Pada pengantarnya, Margana memberi gambaran teoritis tentang hubungan sastra dan sejarah sehingga memberi pemahaman utuh bagi peserta untuk memahmi apa yang diungkapkan para narasumber.

Menurutnya, tanggung jawab sastra dan sejarah agak berbeda. Tugas sejarah, kata Margana, kembar. Sejarah harus menceritakan suatu peristiwa sesuai dengan kejadian atau fakta dan menuliskannya dengan mengikuti prosedur ilmiah, spasial, temporal, kronologis berdasarkan fakta atau bukti. Sedangkan sastra cukup mengungkapkan gambaran tentang peristiwa yang dapat dipahami pembaca.

Jarang diungkap
Penulis Novel Iksaka Banu yang banyak melahirkan novel berlatar sejarah era kolonial, banyak mempelajari sejarah yang jarang diungkap secara resmi, tapi banyak informasi menarik yang bisa diangkat dalam bentuk novel.
“Sejarah kolonial lebih mengungkap tokoh dan nama besar, tapi masyarakat biasa, orang kecil yang seakan tak membuat sejarah sesungguhnya ikut berperan dalam perjalanan sejarah itu sendiri. Di mana mereka? Sedang apa mereka? Nah, kalau kita tahu informasinya, bisa kita ramu dalam bentuk novel menarik,” ungkap Banu.
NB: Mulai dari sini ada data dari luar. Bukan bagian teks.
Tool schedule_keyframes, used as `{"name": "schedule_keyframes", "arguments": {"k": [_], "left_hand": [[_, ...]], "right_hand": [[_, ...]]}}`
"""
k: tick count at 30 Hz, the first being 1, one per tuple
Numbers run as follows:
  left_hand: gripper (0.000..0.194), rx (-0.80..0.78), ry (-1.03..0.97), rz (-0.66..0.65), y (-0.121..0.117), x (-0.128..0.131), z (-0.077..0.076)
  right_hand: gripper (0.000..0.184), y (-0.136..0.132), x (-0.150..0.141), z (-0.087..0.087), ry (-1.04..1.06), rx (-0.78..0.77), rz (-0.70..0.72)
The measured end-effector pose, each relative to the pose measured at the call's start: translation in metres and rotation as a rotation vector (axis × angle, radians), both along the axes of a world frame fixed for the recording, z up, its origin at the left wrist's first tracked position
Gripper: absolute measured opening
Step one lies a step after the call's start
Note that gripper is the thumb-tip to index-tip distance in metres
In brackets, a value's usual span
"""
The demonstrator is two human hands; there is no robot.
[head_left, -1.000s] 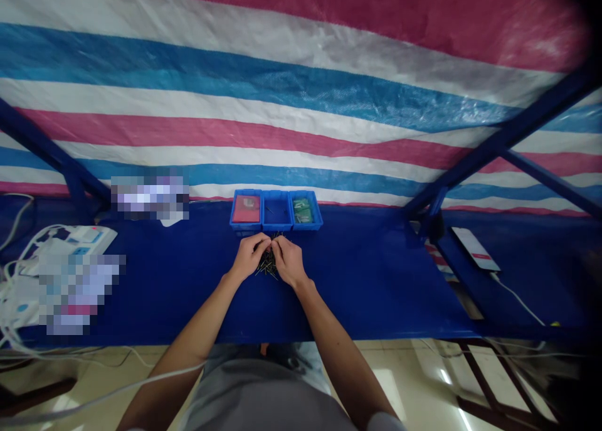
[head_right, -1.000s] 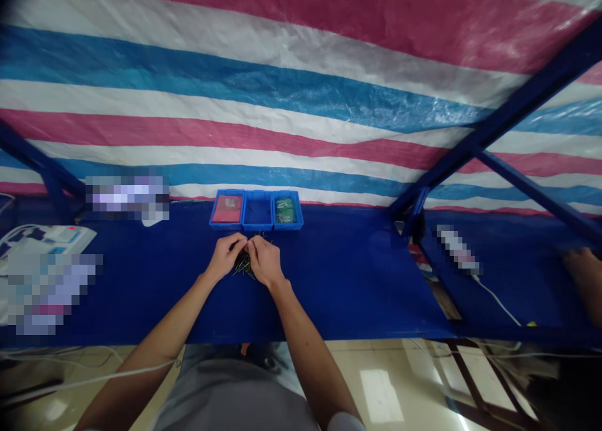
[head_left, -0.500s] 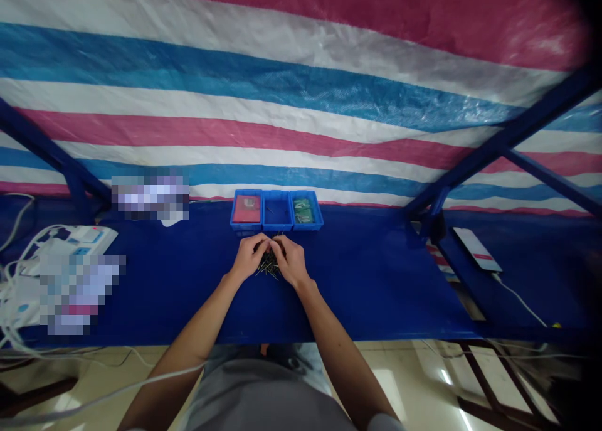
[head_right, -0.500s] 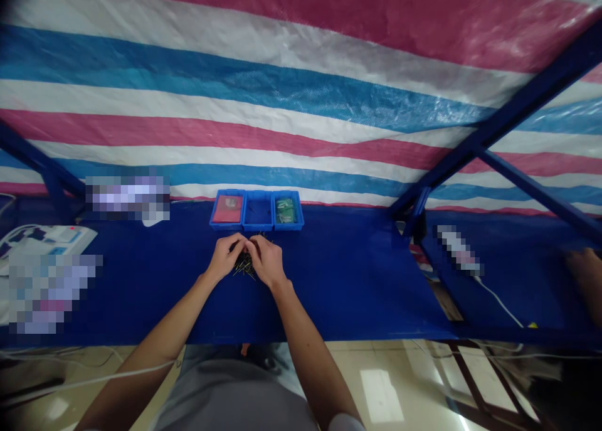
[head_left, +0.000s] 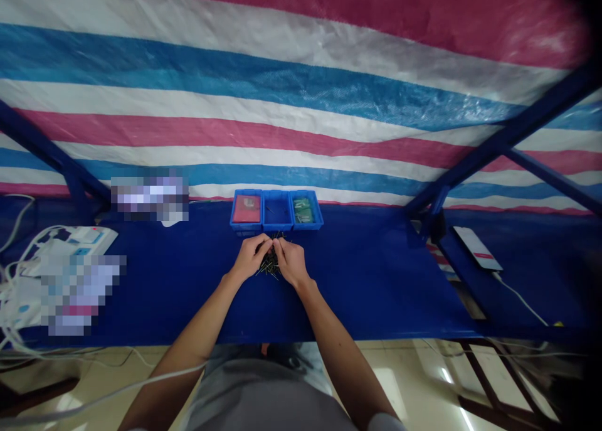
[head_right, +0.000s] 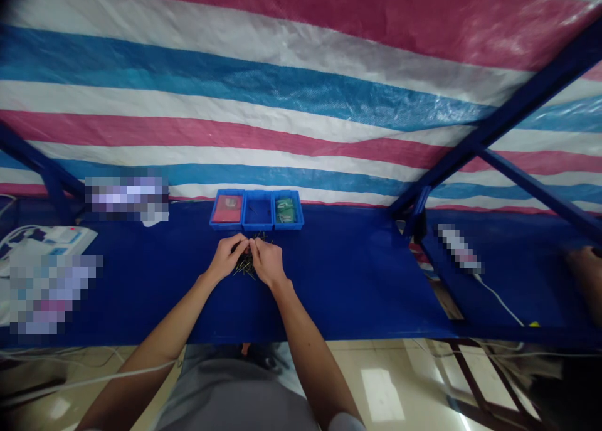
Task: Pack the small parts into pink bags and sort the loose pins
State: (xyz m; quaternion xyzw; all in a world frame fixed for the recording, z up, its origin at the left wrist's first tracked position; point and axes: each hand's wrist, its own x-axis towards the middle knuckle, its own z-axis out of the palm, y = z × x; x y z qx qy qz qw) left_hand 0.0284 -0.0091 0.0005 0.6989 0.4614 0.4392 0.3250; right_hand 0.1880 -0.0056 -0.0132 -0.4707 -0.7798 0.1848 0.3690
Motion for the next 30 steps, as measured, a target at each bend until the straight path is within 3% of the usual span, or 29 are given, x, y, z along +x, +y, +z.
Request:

Menurut Iksana Banu, karena pilihan pada masa Sejarah Kolonial, maka dirinya melakukan riset data atau dokumen masa kolonial, yakni dari para pengelana Eropa yang menulis catatan perjalanannya, tentunya yang sudah dibukukan. Selanjutnya dari memoar atau kenang-kenangan yang ditulis parapejabat baik Belanda maupun pribumi, juga karya novel yang sudah ditulis para jurnalis misalnya.

Mantan wartawan yang kemudian menjadi novelis dan memperdalam antropologi, Nusya Kuswantin, menceritakan bagaimana proses kreatifnya melahirkan novel berlatar belakang peristiwa mencekam tahun 1965.
“Profesi saya sebagai wartawan dan tempat tinggal saya di Banyuwangi, membuat orang bertanya tentang banyak hal. Juga mereka meneritakan pengalaman masa lalunya. Ini awalnya yang membuat saya terdorong serius mendalami masalah terkait peristiwa ’65,” katanya.

Secara personal, Nusya menceritakan bagaimana kesulitan mengambil sudut pandang, siapa aku dan bagimana nanti jika novel ini terbit. “Ibu pernah menyarankan agar jangan menerbitkan soal ini dulu, tunggu situasi benar-benar aman. Akhirnya setelah saya kuliah lagi di Yogyakarta dan kondisi di sana sangat memungkinkan, keberanian untuk menerbitkan novel berjudul Lasmi semakin tinggi,” ungkap Nusya.

 

Harus ada keberania

Peneliti dan penulis sejarah, Amurwani Dwi Lestariningsih, juga menceritakan bagaimana awal mula tertarik menulis terkait peristiwa 1965, khsusunya dari sudut perempuan yakni para tahanan wanita yang tanpa diadili tapi harus mendekam di penjara dan menderita lama di jeruji besi masa Orde Baru.

Amurwani mengungkapkan, hasil diskusi dengan rekan sejarawan Dr. Asvi Warman Adam untuk riset tesisnya tentang perempuan anggota Gerwani yang ditahan, akhirnya membuka jalan dan melancarkan risetnya untuk menulis tesis, meski untuk menjelajah dan menemukan mereka, awalnya sangat sulit.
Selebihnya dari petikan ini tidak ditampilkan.